A MuSIC-al way to identify drug pairs

The authors selected 1,000 test compounds from two commercially available drug libraries and from the US National Institutes of Health's clinical compound collection. The design of the MuSIC screen was based on a heuristic algorithm to cover all the possible pairwise combinations (that is, ∼500,000 drug pairs) of these compounds. The initial assay used forty-five 384-well plates, each containing a pool of 10 compounds per well (this was <3% of the number of wells needed in a standard pairwise screen). The screen measured HIV infectivity and was designed to detect effects on both the early and late stages of the HIV life cycle.

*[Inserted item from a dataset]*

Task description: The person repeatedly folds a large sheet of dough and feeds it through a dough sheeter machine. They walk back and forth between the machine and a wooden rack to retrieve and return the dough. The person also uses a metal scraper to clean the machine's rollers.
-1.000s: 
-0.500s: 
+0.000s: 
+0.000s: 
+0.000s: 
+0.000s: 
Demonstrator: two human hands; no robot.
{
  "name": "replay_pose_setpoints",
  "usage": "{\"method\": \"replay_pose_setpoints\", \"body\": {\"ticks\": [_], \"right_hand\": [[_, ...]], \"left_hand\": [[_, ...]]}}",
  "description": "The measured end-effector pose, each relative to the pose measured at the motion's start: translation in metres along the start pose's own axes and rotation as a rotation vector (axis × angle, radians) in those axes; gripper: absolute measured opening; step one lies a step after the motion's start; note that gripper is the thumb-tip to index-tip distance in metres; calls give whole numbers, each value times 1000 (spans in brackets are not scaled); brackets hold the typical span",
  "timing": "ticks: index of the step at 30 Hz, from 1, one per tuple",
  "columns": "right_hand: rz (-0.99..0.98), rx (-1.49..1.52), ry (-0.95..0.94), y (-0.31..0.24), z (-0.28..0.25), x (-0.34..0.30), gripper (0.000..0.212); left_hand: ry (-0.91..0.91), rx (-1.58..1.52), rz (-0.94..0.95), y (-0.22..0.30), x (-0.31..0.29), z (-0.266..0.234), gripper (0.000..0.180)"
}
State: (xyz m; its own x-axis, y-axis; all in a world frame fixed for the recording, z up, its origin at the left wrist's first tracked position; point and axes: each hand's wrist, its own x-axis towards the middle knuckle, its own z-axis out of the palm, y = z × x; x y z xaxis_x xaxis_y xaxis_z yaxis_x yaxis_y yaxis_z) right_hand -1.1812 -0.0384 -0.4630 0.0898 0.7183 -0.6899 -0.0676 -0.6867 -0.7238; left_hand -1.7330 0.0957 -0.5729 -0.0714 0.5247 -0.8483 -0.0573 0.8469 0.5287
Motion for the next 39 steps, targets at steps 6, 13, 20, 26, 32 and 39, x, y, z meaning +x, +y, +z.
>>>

An initial primary screen identified 288 drug pools based on low infection rate and low cytotoxicity, which were then disseminated into 12,904 drug pairs. These drug pairs were subjected to a secondary screen (another heuristic algorithm was used to design the layout of the plates), which identified 104 drug pairs that reduced the HIV infection rate by ≥50%. Two established models were then used to measure synergy between the identified drug pairs: the Bliss independence model and higher single activity model. Forty-one drug pairs were synergistic using both models. The top-ranked pair included the glucocorticoid betamethasone (which is known to reduce HIV transcription) and the antiprotozoal drug nitazoxanide (whose anti-HIV activity has not been previously reported). Other high-ranked compounds included glucocorticoids, non-steroidal anti-inflammatory drugs (NSAIDs) and anticholinergic drugs.